**DATASET EXCERPT**
===============
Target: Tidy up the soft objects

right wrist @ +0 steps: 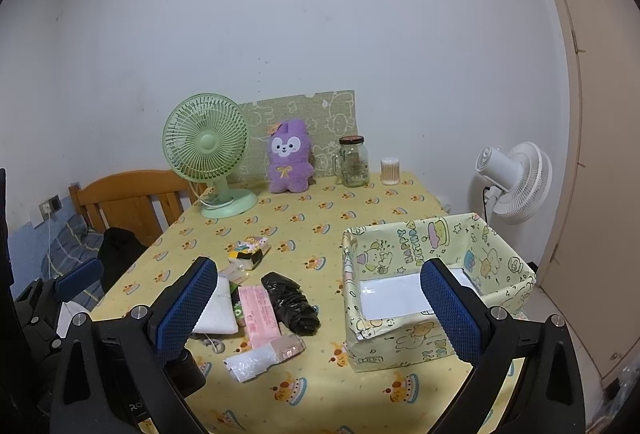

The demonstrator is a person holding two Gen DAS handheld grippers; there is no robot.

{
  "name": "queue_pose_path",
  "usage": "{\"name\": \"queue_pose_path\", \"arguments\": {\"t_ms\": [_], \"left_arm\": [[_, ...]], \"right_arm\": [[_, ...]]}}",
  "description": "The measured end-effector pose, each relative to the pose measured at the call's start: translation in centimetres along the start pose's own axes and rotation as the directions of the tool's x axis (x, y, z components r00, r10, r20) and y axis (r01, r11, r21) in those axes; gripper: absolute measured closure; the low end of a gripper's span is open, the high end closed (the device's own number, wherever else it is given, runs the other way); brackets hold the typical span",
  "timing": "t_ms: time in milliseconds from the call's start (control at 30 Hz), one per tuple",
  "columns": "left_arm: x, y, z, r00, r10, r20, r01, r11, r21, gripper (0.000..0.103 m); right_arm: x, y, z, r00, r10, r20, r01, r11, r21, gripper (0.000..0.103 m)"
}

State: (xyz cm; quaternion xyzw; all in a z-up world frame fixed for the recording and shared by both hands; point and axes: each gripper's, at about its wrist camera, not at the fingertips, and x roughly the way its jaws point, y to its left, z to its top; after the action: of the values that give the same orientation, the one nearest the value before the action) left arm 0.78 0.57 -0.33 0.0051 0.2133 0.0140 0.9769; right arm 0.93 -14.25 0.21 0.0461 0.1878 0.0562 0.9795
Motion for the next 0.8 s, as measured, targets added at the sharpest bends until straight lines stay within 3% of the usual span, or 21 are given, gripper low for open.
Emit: {"name": "queue_pose_path", "arguments": {"t_ms": [800], "left_arm": [[-0.3,-0.22,0.21,1.0,-0.007,0.006,0.007,1.0,0.008,0.0]], "right_arm": [[-0.18,0.08,-0.12,1.0,-0.028,0.006,0.027,1.0,0.011,0.0]]}}
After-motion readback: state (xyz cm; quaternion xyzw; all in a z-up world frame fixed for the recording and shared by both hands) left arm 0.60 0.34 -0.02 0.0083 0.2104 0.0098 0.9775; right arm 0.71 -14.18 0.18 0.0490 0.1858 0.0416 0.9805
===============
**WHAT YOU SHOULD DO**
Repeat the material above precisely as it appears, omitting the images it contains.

**RESULT BELOW**
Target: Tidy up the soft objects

right wrist @ +0 steps: 

The demonstrator is a person holding two Gen DAS handheld grippers; there is no robot.

{
  "name": "queue_pose_path",
  "usage": "{\"name\": \"queue_pose_path\", \"arguments\": {\"t_ms\": [_], \"left_arm\": [[_, ...]], \"right_arm\": [[_, ...]]}}",
  "description": "The measured end-effector pose, each relative to the pose measured at the call's start: translation in centimetres along the start pose's own axes and rotation as the directions of the tool's x axis (x, y, z components r00, r10, r20) and y axis (r01, r11, r21) in those axes; gripper: absolute measured closure; the low end of a gripper's span is open, the high end closed (the device's own number, wherever else it is given, runs the other way); brackets hold the typical span",
  "timing": "t_ms: time in milliseconds from the call's start (control at 30 Hz), one per tuple",
  "columns": "left_arm: x, y, z, r00, r10, r20, r01, r11, r21, gripper (0.000..0.103 m); right_arm: x, y, z, r00, r10, r20, r01, r11, r21, gripper (0.000..0.103 m)"
}

State: (xyz cm; quaternion xyzw; all in a z-up world frame fixed for the recording and shared by both hands; point and axes: each gripper's, at about its wrist camera, not at the fingertips, and x roughly the way its jaws point, y to its left, z to its top; after the action: of the values that give the same orientation, the one nearest the value before the action) left arm 0.78 0.57 -0.33 0.0051 0.2133 0.0140 0.9769; right arm 0.93 -14.25 0.21 0.0461 0.1878 0.0562 0.9795
Motion for the next 0.8 s, as measured, targets added at the sharpest bends until straight lines stay within 3% of the usual span, or 21 are given, gripper low for open.
Emit: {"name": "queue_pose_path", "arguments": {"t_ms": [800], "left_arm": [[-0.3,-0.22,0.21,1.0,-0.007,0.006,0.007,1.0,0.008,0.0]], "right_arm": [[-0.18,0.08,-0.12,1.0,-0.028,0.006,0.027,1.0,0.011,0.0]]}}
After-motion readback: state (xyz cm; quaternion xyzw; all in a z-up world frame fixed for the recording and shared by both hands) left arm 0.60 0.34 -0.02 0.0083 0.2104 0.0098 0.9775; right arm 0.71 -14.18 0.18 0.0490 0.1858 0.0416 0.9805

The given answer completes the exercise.